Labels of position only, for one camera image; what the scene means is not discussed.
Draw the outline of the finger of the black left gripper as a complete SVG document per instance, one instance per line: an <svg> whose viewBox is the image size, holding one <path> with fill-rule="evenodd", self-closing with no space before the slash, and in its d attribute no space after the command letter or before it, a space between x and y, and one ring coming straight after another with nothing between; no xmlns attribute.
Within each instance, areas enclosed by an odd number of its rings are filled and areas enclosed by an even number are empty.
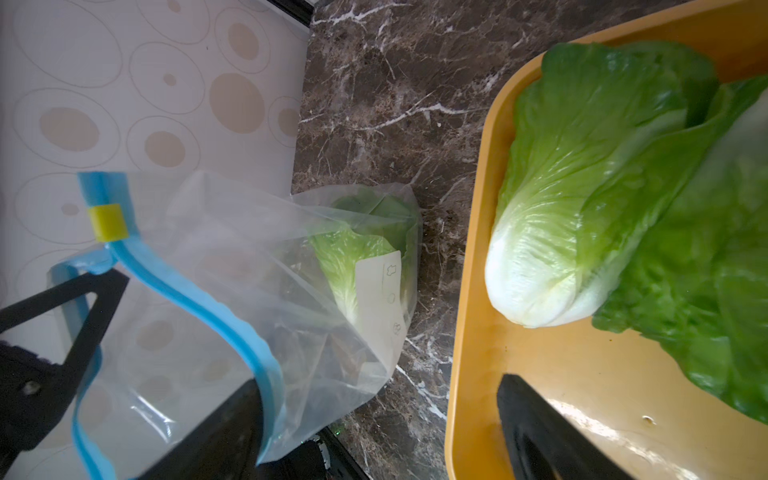
<svg viewBox="0 0 768 480"><path fill-rule="evenodd" d="M1 309L1 454L35 449L92 369L129 279L85 273Z"/></svg>

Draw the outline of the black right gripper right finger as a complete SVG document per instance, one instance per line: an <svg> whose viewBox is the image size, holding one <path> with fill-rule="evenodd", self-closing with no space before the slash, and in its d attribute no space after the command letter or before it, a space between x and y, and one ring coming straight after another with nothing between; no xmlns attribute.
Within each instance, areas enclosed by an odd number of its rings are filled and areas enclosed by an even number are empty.
<svg viewBox="0 0 768 480"><path fill-rule="evenodd" d="M628 479L522 377L502 376L497 390L502 432L517 479Z"/></svg>

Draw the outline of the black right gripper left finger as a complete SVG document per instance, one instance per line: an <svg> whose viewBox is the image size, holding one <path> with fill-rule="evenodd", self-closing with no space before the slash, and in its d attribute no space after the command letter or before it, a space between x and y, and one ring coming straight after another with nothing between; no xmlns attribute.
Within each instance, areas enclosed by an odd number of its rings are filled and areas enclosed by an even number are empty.
<svg viewBox="0 0 768 480"><path fill-rule="evenodd" d="M264 436L261 395L245 382L142 479L249 479Z"/></svg>

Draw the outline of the clear zipper bag blue seal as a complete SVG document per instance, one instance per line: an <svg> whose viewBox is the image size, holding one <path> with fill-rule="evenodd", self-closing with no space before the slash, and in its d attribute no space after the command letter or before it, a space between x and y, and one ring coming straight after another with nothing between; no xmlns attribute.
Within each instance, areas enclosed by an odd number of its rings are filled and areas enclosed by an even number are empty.
<svg viewBox="0 0 768 480"><path fill-rule="evenodd" d="M408 185L281 198L203 171L78 181L98 244L51 275L129 279L75 401L89 477L137 478L249 380L270 462L391 379L417 300Z"/></svg>

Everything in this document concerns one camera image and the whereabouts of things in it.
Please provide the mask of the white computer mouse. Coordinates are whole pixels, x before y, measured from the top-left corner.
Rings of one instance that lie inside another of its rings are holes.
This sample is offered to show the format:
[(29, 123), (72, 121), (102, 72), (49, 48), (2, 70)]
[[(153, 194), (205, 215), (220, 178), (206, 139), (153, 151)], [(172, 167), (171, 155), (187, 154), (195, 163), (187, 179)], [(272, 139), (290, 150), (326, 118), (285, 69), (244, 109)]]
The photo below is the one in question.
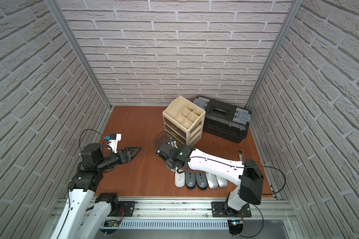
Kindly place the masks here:
[(185, 173), (175, 173), (175, 186), (178, 188), (185, 186)]

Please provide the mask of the dark grey computer mouse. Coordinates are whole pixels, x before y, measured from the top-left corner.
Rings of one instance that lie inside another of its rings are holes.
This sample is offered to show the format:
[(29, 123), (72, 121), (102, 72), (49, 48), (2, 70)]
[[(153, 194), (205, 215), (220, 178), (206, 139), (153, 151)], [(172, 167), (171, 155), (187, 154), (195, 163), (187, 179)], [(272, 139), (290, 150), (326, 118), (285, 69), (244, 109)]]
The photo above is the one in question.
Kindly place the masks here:
[(200, 190), (206, 190), (208, 188), (208, 181), (205, 172), (198, 171), (195, 176), (198, 188)]
[(185, 173), (185, 185), (189, 190), (194, 189), (196, 186), (196, 174), (192, 170)]

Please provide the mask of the beige drawer organizer cabinet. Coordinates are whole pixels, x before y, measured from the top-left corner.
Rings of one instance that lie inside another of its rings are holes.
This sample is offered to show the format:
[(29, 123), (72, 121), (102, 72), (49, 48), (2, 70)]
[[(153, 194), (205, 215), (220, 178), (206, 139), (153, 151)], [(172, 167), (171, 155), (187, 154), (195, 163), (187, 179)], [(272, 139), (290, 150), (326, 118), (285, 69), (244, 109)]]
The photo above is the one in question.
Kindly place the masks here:
[(178, 146), (194, 146), (202, 136), (205, 110), (179, 96), (163, 111), (163, 120), (166, 132)]

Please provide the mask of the silver computer mouse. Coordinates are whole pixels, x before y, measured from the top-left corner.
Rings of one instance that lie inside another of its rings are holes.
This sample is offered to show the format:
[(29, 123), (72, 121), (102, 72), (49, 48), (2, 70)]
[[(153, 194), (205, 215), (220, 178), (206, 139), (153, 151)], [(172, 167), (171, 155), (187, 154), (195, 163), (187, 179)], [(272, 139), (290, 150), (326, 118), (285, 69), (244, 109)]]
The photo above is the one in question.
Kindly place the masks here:
[(225, 178), (222, 178), (222, 177), (219, 177), (219, 176), (217, 176), (216, 178), (217, 178), (217, 182), (218, 182), (219, 187), (225, 188), (225, 187), (228, 186), (228, 181)]
[(219, 184), (218, 184), (217, 177), (214, 174), (211, 174), (209, 172), (206, 172), (205, 175), (206, 175), (206, 179), (207, 179), (209, 188), (210, 189), (218, 188)]

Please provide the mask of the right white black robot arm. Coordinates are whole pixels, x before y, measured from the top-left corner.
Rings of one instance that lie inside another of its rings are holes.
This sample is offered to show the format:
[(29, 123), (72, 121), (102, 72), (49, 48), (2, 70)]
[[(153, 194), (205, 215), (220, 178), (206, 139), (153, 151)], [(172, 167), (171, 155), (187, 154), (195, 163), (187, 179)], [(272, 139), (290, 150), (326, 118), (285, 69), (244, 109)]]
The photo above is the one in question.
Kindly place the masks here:
[(264, 175), (252, 159), (245, 162), (227, 160), (193, 146), (183, 145), (177, 149), (167, 143), (160, 145), (156, 155), (169, 169), (204, 171), (235, 184), (236, 188), (229, 193), (225, 203), (228, 209), (239, 211), (246, 204), (261, 204)]

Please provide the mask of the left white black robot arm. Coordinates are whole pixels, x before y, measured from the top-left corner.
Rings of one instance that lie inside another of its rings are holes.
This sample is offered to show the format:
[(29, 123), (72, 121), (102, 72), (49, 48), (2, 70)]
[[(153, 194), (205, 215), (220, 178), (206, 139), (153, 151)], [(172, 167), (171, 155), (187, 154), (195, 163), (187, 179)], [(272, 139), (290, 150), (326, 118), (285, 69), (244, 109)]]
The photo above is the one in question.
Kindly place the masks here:
[(131, 162), (142, 150), (141, 147), (126, 147), (104, 156), (103, 148), (103, 144), (91, 143), (81, 151), (81, 167), (68, 185), (67, 202), (51, 236), (53, 239), (92, 239), (108, 216), (125, 217), (117, 193), (101, 193), (87, 220), (83, 220), (103, 174)]

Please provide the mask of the silver combination wrench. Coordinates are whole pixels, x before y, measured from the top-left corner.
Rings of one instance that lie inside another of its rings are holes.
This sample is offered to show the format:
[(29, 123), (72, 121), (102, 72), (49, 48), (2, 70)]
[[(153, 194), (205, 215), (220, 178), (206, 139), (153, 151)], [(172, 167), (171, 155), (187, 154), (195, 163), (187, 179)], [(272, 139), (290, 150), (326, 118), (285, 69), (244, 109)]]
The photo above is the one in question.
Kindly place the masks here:
[(238, 157), (239, 157), (239, 161), (243, 162), (243, 151), (242, 150), (238, 150), (237, 151)]

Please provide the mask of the black plastic toolbox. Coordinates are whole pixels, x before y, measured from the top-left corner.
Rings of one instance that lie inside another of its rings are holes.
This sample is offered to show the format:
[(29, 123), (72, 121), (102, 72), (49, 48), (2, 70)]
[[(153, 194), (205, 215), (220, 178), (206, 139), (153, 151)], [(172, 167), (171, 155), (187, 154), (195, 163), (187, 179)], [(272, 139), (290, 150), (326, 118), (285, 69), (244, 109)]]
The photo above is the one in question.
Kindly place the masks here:
[(203, 96), (197, 97), (193, 103), (205, 110), (205, 132), (235, 143), (247, 137), (251, 111)]

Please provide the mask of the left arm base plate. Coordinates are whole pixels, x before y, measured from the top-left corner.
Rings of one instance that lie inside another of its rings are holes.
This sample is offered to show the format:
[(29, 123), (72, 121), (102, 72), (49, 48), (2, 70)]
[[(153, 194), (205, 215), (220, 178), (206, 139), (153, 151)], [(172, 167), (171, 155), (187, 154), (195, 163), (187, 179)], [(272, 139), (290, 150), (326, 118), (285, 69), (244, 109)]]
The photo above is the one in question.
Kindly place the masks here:
[(135, 208), (135, 201), (119, 201), (119, 202), (112, 202), (111, 203), (111, 212), (108, 215), (109, 217), (132, 217), (134, 208)]

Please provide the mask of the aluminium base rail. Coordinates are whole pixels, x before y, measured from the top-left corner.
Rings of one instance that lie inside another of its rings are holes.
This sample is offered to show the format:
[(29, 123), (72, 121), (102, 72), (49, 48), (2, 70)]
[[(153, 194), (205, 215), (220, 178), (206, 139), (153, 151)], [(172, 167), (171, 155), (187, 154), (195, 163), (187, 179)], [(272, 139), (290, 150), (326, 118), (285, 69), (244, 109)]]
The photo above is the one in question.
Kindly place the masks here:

________________________________________

__WHAT THE EXERCISE ASKS__: Out of the preceding entries, pull every line containing the string "white".

__WRITTEN SOLUTION__:
Please provide the mask of the white computer mouse. Coordinates are whole pixels, x before y, measured from the top-left corner.
Please provide the mask of the right white black robot arm. Coordinates are whole pixels, x before y, measured from the top-left corner.
Please provide the mask of the left white black robot arm. Coordinates are whole pixels, x before y, measured from the top-left corner.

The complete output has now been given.